The standards organizations and the IP keiretsu can work together under
such understandings, but for this to be effective, we have do diminish such
terms as "killer app" which do not reflect the realities of technical ecosystems
in environments designed by intension for integration.  
 
Is this level of maturity achievable with open and inclusive policies for
participation?  As I said, I've no tears for what is happening now because
too many of us here had a hand in creating this environment.   I do
applaud those who will now take the time to fix what can be fixed.
 
Thanks for taking the time to comment.  Your interview is exactly the
right thing at exactly the right time.
 
len

 
From: Bob Glushko [mailto:glushko@S...]
I think that Martin Lamonica got more things right with this interview than any one I've ever done,  and I especially enjoyed the fact that he let me blame reporters for abusing "standard" in place of "specification."

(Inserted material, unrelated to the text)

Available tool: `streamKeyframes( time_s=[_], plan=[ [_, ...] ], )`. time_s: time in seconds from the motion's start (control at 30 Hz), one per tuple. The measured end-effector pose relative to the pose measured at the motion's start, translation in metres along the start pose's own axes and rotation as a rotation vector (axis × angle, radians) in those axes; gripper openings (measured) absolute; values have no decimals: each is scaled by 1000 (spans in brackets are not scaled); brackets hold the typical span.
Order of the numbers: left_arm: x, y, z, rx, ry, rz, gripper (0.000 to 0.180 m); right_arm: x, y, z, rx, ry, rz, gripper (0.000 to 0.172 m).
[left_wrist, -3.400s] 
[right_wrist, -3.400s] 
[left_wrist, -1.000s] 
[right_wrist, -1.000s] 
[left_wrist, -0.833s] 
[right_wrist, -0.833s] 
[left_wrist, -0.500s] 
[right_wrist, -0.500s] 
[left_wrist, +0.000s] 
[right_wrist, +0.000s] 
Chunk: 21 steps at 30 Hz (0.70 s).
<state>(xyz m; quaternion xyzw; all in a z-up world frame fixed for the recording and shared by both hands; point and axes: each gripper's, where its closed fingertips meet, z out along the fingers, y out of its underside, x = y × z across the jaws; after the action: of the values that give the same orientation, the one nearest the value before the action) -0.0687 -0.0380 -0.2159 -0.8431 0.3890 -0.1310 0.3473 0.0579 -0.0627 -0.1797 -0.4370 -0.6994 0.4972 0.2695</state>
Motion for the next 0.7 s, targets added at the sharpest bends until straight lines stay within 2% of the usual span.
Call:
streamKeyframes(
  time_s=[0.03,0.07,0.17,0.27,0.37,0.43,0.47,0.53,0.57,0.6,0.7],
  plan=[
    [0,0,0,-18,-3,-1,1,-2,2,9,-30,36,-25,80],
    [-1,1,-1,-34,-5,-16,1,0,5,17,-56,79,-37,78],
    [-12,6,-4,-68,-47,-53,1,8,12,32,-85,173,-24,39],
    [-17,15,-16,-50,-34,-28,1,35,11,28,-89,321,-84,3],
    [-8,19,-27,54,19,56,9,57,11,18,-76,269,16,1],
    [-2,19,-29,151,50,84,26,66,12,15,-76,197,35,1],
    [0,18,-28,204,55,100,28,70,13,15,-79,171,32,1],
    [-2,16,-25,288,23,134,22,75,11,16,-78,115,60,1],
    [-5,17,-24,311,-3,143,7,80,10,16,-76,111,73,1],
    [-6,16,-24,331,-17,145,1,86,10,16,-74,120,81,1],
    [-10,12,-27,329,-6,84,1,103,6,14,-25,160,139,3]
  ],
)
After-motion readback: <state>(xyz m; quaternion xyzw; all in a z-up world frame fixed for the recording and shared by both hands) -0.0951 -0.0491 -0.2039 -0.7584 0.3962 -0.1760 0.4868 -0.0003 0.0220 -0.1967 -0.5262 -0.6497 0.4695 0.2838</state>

But I do want to correct one thing that I don't think I said exactly the way he reports it here.   I do think it is fair to say that neither OASIS, W3C, nor WS-I are standards organizations according to the definition I advanced here.  But I don't think it is fair to lump the W3C in with WS-I  on either openness or IP terms, and I'd hate for people to make that inference.   The W3C worked very hard to put a royalty-free policy in place while OASIS and WS-I have aggressively resisted one.

And of  course, as I pointed out,  being a "real" standards body doesn't imply that you have a reasonable IP policy either or an acceptable level of openness.